|Claire Weatherly has left her life married to a Wall Street maven for a quieter, simpler life in Heavenly, Pennsylvania where she is the owner of an Amish crafts market, Heavenly Treasures. Claire lives with her aunt in Diane's bed and breakfast and is becoming acquainted with the Amish crafts people, many of whom were cheated by the former owner of Claire's store, Walter Snow, who left town without paying the commissions due his suppliers.
Claire is particularly fond of Esther, the young woman who works in Claire's shop who is sweet on Eli, a young Amish man who is known for his quick temper, an uncharacteristic trait for these peaceful people. One morning, the body of Walter Snow is found in the alley between Heavenly Treasures and the Shoo Fly Bakery which has been the site of some recent petty vandalism, including broken milk bottles.
Investigating Walter's death, determined to be a murder, is Detective Jakob Fisher, a former Heavenly resident of Amish upbringing, who left the community after he was baptized, causing his friends and family, including Esther, to shun him. Detective Fisher knows he must interview and speak with the Amish in order to properly investigate Snow's murder, but many of the Amish refuse to speak to him.
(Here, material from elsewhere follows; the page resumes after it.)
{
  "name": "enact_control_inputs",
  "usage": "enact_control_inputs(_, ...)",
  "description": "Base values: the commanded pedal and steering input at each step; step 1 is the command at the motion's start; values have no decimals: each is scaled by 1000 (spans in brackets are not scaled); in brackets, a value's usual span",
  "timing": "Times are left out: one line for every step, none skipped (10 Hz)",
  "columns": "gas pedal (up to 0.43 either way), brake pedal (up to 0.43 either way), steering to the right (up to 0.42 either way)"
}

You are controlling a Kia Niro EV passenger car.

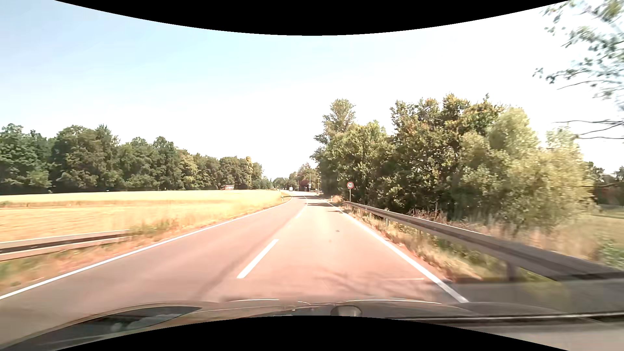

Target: Follow the waypoints while adhering to traffic rules and regulations

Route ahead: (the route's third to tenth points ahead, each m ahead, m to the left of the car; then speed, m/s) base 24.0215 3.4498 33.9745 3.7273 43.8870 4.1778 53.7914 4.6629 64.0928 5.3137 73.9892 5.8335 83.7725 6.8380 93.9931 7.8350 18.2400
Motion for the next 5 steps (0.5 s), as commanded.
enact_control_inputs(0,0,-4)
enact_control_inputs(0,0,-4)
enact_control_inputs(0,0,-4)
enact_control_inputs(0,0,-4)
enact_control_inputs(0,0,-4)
Claire realizes she is the best connection between the English and the Amish and begins to draw her Amish neighbors into her confidence hoping that she doesn't find one of her new friends is a murderer.
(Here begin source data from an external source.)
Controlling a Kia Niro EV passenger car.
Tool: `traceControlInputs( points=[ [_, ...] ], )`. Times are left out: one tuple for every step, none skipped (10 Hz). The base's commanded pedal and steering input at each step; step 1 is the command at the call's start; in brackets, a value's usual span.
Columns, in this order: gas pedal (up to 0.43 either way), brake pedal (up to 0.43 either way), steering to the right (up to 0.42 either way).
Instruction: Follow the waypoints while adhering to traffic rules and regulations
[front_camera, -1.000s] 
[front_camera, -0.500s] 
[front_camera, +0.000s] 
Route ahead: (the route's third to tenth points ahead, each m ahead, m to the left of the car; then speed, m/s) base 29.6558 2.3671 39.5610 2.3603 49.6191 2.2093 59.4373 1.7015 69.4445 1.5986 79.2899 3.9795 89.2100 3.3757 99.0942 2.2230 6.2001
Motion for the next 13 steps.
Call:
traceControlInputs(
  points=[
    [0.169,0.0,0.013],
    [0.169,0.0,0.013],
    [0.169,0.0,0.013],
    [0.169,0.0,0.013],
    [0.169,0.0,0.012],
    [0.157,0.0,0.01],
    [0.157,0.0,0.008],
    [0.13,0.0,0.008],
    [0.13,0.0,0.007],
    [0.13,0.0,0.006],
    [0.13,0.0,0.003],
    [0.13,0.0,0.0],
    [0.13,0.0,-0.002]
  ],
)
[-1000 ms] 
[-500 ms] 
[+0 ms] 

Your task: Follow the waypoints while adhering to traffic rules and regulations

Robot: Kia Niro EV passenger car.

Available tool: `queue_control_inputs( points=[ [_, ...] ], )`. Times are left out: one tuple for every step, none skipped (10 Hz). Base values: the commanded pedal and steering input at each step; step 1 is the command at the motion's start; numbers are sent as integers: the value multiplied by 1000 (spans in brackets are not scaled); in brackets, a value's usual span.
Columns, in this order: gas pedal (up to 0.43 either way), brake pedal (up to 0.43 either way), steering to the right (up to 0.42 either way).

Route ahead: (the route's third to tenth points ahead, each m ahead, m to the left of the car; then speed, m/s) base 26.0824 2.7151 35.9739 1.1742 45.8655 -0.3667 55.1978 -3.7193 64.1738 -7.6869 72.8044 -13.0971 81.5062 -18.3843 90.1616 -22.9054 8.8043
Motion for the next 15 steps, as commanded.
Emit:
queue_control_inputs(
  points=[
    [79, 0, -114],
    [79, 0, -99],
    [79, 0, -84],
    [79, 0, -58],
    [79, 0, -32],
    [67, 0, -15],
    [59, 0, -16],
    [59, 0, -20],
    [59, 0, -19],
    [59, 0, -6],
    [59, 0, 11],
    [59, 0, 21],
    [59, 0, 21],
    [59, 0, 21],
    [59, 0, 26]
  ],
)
Hearse and Buggy is one of the best debut cozy mysteries in a long while. The characters are well drawn; the setting not only draws readers in, but conveys the sense of serenity Claire is longing for. Laura Bradford has been very respectful of her depiction of the Amish and their simpler life and seems to get the details right. Jakob's struggle with his decision is thoughtful and wistful, as is the time Claire spends with young Amish widow Benjamin who may have been close with Jakob when the two were younger.
When a murderer is caught and revealed, readers will not be disappointed, though they may be surprised at the motive. Throughout the book, Claire wrestles with the notion of shunning a family member and tries to find ways to reconcile Jakob with his family, though it is against strict Amish rule, adding yet another layer to the storyline.